# [WHAT IS EXPECTED]
Copy out the whole listing exactly as given. Skip the pictures.

# [GIVEN INFORMATION]
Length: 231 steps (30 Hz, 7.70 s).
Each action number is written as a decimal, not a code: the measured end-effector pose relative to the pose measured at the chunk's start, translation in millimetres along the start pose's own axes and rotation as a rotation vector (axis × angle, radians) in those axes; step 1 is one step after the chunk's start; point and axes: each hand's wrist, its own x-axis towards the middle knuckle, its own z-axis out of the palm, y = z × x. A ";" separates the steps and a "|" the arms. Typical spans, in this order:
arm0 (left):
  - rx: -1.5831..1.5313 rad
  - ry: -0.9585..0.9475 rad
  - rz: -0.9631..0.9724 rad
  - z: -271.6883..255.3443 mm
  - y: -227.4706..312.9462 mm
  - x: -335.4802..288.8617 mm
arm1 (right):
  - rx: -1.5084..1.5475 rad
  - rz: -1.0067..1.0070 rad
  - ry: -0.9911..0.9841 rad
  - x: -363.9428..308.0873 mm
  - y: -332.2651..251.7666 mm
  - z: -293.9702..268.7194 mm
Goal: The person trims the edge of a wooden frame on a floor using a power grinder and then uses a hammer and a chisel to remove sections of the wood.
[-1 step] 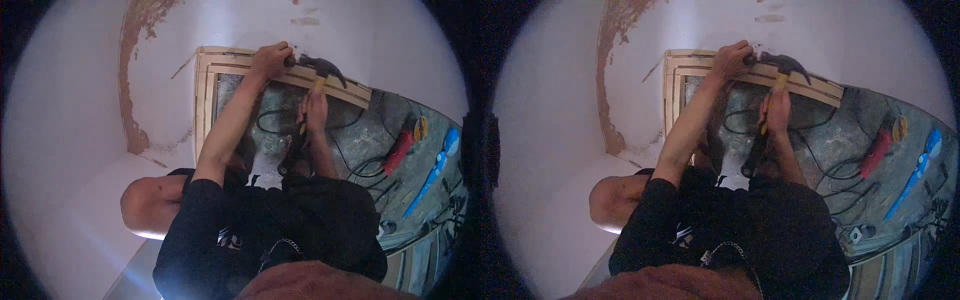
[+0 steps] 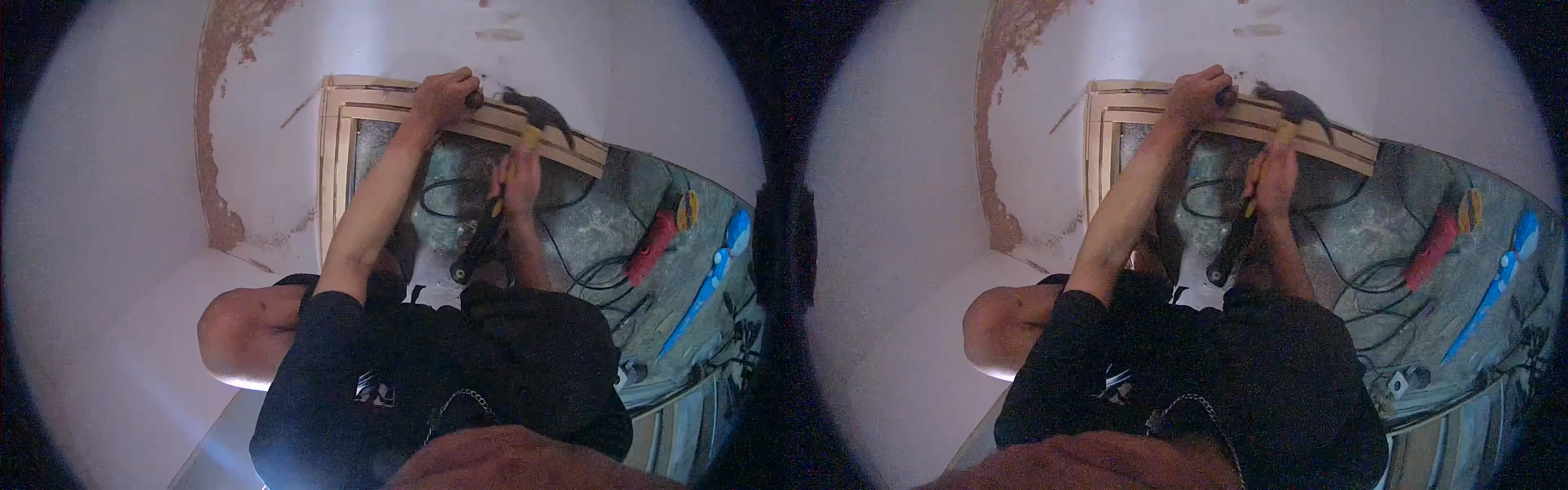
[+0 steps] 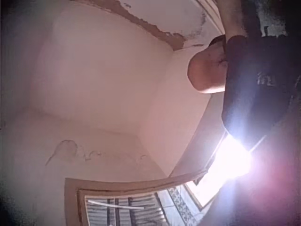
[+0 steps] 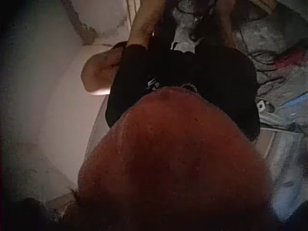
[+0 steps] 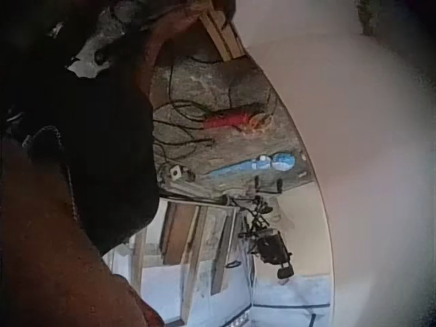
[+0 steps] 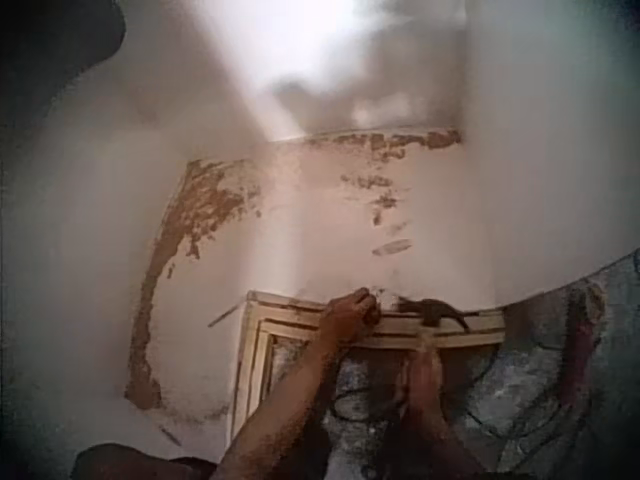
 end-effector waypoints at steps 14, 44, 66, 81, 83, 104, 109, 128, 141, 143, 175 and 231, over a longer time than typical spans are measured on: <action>0.071 -0.064 -0.042 7.3 -2.2 2.3 | -0.021 0.011 0.058 6.0 -3.9 -9.6; 0.034 0.029 -0.131 10.6 -2.3 3.4 | -0.020 0.038 0.026 13.4 1.5 -11.0; -0.014 0.053 -0.131 15.4 -20.6 -9.3 | -0.010 0.110 -0.060 3.4 8.0 14.2; -0.030 0.057 -0.124 5.7 -14.8 -13.1 | -0.004 0.057 0.009 1.1 17.0 -2.8; -0.026 0.078 -0.118 5.9 -15.1 -13.5 | 0.053 0.020 0.089 1.8 18.5 -6.2; -0.150 0.162 -0.083 -29.9 -23.8 -25.1 | 0.035 0.041 0.000 -3.0 -6.5 35.8; -0.202 0.220 -0.023 -22.9 -7.4 -12.1 | 0.116 0.043 -0.021 -1.8 -10.9 18.4; -0.170 0.130 -0.062 -17.9 -8.9 -9.7 | -0.067 -0.045 -0.051 -0.5 -1.0 26.9; -0.086 0.185 -0.088 -25.3 -15.5 -18.0 | -0.124 -0.022 -0.162 -6.4 -2.9 42.4; -0.088 0.194 -0.086 -22.8 -17.6 -20.8 | -0.120 0.004 -0.164 -8.2 -6.2 45.7; 0.092 0.039 -0.209 -13.5 -32.0 -17.6 | -0.040 0.064 -0.074 9.2 29.4 21.3; 0.040 -0.084 -0.044 -21.0 -41.3 -19.9 | -0.149 0.106 -0.205 5.9 25.9 34.4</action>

# [RESULT]
Length: 231 steps (30 Hz, 7.70 s).
Each action number is written as a decimal, not a code: the measured end-effector pose relative to the pose measured at the chunk's start, translation in millimetres along the start pose's own axes and rotation as a rotation vector (axis × angle, radians) in those axes; step 1 is one step after the chunk's start; point and axes: each hand's wrist, its own x-axis towards the middle knuckle, its own z-axis out of the palm, y = z × x. A ";" separates the steps and a "|" the arms. Typical spans, in this order:
arm0 (left):
  - rx: -1.5831..1.5313 rad
  - ry: -0.9585..0.9475 rad
  - rz: -0.9631..0.9724 rad
  - z: -271.6883..255.3443 mm
  - y: -227.4706..312.9462 mm
  - x: -335.4802..288.8617 mm
arm1 (right):
  - rx: -1.5084..1.5475 rad
  - rz: -1.0067..1.0070 rad
  - ry: -0.9911..0.9841 rad
  - x: -363.9428..308.0873 mm
  - y: -332.2651..251.7666 mm
  - z: -293.9702..268.7194 mm
Goal: The person trims the edge of a wooden frame on a floor using a power grinder and then uses a hammer and a chisel to remove sections of the wood.
[-1 step] 
[+0 steps] 
[+0 steps] 
[+0 steps] 
[+0 steps] 
[+0 steps] 
 end-effector waypoints at steps 14, 44, 66, 81, 83, 104, 109, 128, 141, 143, 175 and 231, over a longer time than typical spans are measured on: <action>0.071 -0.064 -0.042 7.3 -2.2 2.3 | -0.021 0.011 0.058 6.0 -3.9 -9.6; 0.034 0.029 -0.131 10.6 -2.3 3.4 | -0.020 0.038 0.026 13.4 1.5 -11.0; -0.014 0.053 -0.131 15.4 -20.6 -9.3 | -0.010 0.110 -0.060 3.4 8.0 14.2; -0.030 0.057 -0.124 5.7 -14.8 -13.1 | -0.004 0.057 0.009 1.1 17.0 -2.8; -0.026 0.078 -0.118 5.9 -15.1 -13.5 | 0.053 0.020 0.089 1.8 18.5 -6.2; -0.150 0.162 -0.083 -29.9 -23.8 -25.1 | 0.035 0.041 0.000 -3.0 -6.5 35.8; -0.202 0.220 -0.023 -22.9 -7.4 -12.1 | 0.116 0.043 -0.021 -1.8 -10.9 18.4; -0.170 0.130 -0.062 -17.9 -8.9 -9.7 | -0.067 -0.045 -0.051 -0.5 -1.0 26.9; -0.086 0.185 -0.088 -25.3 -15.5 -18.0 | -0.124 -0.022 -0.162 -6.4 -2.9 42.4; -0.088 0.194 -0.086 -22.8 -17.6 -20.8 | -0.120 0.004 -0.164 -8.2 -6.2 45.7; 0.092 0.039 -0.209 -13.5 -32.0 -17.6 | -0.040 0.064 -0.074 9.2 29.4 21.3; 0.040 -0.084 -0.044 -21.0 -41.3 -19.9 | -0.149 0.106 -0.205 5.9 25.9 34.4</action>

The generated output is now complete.